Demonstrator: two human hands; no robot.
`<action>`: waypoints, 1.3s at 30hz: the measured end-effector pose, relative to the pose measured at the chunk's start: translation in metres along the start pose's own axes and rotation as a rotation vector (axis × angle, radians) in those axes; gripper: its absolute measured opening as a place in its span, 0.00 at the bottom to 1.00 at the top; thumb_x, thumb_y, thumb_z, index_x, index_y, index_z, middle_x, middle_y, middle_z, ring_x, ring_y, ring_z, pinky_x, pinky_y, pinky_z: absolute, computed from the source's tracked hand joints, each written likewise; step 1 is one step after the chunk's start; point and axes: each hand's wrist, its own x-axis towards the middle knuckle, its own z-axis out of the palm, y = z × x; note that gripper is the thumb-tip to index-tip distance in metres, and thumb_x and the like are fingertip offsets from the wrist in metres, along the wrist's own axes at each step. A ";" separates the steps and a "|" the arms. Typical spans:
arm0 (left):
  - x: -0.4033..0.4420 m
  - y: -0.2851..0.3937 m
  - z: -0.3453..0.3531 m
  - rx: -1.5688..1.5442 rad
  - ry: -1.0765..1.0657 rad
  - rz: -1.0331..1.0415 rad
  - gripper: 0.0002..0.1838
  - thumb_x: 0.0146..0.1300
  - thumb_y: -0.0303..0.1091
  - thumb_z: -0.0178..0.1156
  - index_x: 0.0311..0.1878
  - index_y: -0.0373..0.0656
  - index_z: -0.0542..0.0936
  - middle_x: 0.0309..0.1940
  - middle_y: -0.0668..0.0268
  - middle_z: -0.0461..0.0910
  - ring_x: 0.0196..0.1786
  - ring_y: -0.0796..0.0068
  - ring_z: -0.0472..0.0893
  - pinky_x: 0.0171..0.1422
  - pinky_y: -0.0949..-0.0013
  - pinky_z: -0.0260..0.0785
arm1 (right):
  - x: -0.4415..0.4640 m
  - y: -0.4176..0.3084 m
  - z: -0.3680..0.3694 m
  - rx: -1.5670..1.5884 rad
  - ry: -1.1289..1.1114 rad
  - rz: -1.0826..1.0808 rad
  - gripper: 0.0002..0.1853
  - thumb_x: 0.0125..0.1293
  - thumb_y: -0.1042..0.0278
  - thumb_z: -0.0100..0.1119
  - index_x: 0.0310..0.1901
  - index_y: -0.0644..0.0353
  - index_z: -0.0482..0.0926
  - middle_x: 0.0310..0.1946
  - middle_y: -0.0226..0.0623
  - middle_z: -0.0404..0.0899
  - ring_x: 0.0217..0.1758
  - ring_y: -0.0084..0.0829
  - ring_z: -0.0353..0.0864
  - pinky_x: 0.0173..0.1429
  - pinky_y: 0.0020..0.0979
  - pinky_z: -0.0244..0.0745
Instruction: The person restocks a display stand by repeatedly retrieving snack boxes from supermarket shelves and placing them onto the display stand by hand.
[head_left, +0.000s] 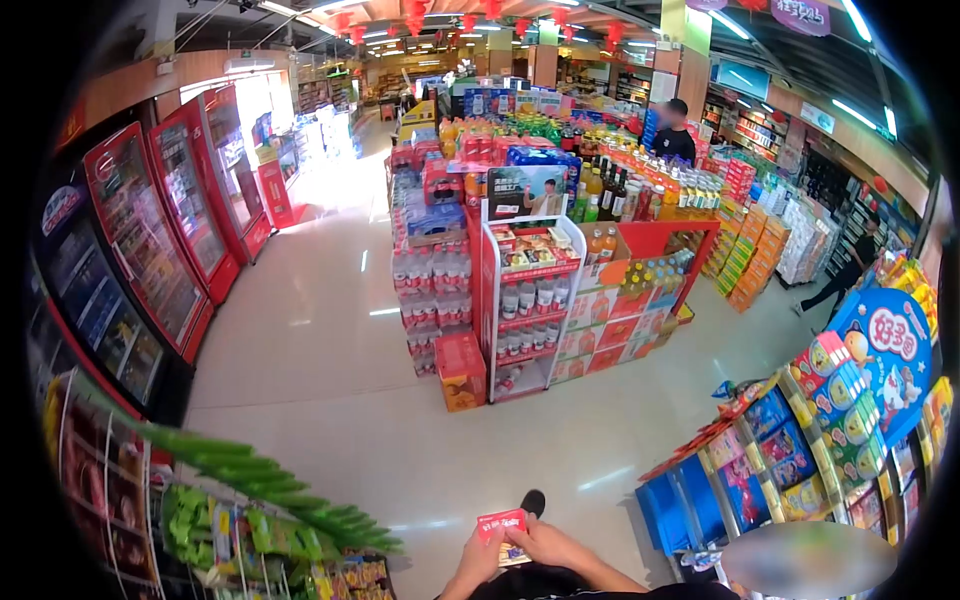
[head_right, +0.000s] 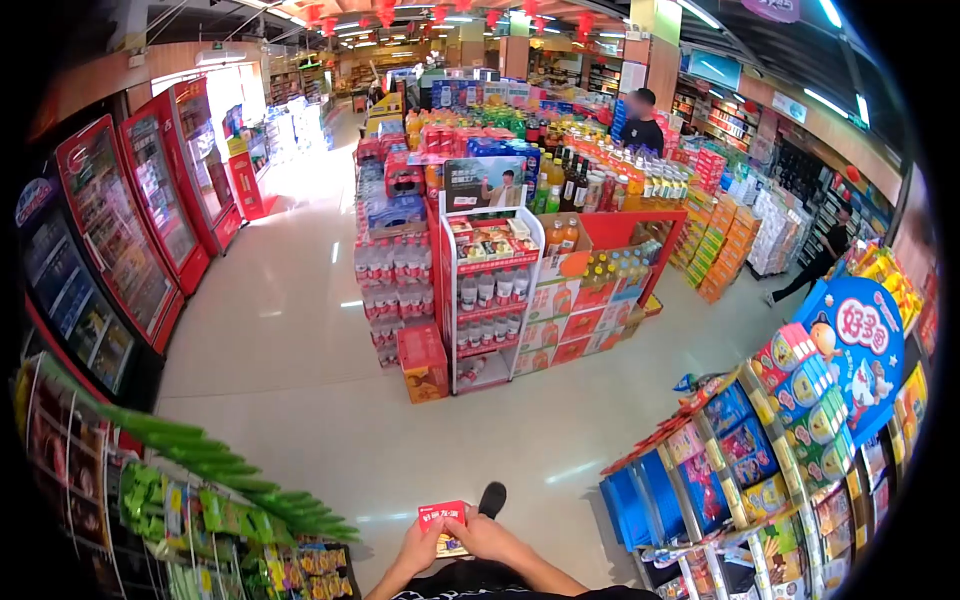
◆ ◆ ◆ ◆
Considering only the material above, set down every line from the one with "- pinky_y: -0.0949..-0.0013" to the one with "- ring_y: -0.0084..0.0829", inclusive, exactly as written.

## Answer for the task
  - pinky_y: -0.0949..-0.0013
  - pinky_z: -0.0260..0.0785
arm1 (right):
  - x: -0.4415..0.4640 m
  - y: -0.4176..0.3084 m
  - z: -0.3680..0.3694 m
  - rx: -1.5670..1.5884 rad
  - ry: -1.1289..1.1114 rad
  - rz: -1.0826..1.0808 rad
  - gripper: 0.0002..0.1853
  - thumb_x: 0.0125..0.1293
  - thumb_y: -0.1042..0.0278
  - thumb_z: -0.0100..0.1119
  - index_x: 0.0310..0.1901
  - index_y: -0.0644..0.0353
  - index_z: -0.0482..0.0926
  - middle_x: 0.0310..0.1946
  - middle_y: -0.0226..0.0623
  - middle_z: -0.0404..0.0899
  - ring_x: 0.0217..0.1758
  - ring_y: -0.0084..0.0829

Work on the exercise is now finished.